TASK DETAILS:
Across all the records below, count the lines that hold "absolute". State only that figure.

#### DATA LISTING

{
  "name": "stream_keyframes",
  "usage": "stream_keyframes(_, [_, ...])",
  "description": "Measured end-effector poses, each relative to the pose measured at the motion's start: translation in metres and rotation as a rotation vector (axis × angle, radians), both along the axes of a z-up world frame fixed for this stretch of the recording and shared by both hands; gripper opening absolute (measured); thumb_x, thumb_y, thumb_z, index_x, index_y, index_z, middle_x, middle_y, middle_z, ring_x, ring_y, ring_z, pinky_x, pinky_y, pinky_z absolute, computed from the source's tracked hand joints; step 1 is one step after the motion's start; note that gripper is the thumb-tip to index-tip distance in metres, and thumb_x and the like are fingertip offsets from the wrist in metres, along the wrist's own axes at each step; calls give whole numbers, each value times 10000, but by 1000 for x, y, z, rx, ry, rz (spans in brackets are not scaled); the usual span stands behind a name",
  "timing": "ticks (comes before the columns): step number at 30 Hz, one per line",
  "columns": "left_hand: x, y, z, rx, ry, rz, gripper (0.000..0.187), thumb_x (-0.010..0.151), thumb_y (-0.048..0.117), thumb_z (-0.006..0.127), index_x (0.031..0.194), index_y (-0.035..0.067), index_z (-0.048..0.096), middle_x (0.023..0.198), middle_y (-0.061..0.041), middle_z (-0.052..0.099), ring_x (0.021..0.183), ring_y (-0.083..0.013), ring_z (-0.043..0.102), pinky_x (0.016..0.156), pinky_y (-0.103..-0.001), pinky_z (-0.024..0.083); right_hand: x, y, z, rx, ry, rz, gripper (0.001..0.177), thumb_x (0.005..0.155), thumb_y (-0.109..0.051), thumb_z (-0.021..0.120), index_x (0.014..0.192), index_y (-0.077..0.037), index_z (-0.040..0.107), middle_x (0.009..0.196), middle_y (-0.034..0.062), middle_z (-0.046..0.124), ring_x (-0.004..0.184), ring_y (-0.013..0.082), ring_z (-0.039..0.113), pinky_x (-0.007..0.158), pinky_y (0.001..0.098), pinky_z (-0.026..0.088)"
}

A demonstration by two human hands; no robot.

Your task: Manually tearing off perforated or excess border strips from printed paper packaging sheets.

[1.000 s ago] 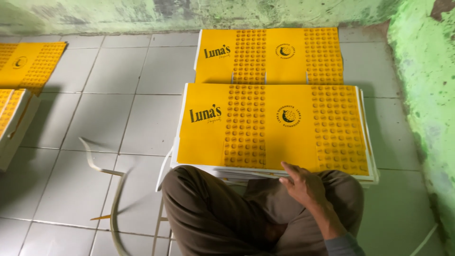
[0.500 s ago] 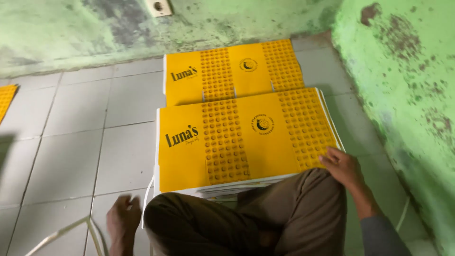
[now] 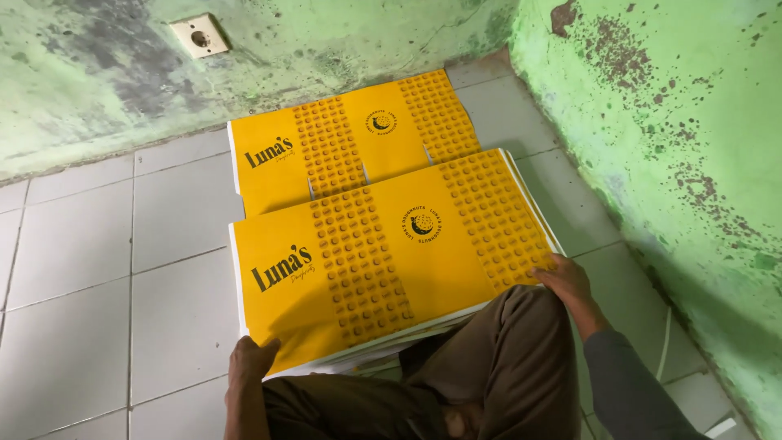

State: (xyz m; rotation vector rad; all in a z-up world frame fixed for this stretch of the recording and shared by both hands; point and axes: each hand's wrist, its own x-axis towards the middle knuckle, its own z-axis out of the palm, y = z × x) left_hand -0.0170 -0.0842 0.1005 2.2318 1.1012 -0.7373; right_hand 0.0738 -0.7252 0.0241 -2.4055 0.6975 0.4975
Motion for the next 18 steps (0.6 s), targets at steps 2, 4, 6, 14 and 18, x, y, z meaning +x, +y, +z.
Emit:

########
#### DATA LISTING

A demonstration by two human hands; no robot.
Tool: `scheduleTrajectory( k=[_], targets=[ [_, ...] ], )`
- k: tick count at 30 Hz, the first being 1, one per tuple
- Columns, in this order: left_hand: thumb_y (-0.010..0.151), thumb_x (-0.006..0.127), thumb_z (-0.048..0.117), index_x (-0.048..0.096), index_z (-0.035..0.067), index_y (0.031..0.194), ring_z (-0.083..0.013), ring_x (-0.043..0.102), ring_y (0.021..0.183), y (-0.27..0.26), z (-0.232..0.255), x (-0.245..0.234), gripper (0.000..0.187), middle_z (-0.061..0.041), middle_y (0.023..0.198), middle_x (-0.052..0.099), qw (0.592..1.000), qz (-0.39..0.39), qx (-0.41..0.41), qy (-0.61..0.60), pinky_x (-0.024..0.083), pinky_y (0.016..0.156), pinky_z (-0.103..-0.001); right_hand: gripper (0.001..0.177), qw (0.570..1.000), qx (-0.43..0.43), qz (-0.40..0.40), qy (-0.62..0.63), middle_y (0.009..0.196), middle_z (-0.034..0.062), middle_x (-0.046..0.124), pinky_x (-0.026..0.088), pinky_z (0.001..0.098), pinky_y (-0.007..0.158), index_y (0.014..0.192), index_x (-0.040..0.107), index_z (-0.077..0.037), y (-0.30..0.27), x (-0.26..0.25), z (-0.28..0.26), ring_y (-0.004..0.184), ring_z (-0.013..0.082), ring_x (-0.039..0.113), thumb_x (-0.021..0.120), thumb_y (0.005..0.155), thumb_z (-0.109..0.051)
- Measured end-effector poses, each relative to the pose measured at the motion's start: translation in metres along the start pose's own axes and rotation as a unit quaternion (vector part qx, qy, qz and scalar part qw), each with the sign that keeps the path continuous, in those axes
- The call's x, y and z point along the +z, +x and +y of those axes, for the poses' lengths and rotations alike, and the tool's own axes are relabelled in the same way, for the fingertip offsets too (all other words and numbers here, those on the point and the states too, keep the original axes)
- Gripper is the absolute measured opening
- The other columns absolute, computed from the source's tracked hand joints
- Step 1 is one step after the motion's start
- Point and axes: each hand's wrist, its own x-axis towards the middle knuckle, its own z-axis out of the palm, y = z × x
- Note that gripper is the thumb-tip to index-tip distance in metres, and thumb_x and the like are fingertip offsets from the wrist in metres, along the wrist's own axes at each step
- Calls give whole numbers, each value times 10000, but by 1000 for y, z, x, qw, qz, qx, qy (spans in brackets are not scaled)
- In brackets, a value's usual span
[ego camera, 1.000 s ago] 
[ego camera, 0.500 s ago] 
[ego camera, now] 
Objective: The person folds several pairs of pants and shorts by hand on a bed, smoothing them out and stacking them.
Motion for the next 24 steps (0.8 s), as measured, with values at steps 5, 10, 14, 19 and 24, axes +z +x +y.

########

SOLVED EXERCISE:
3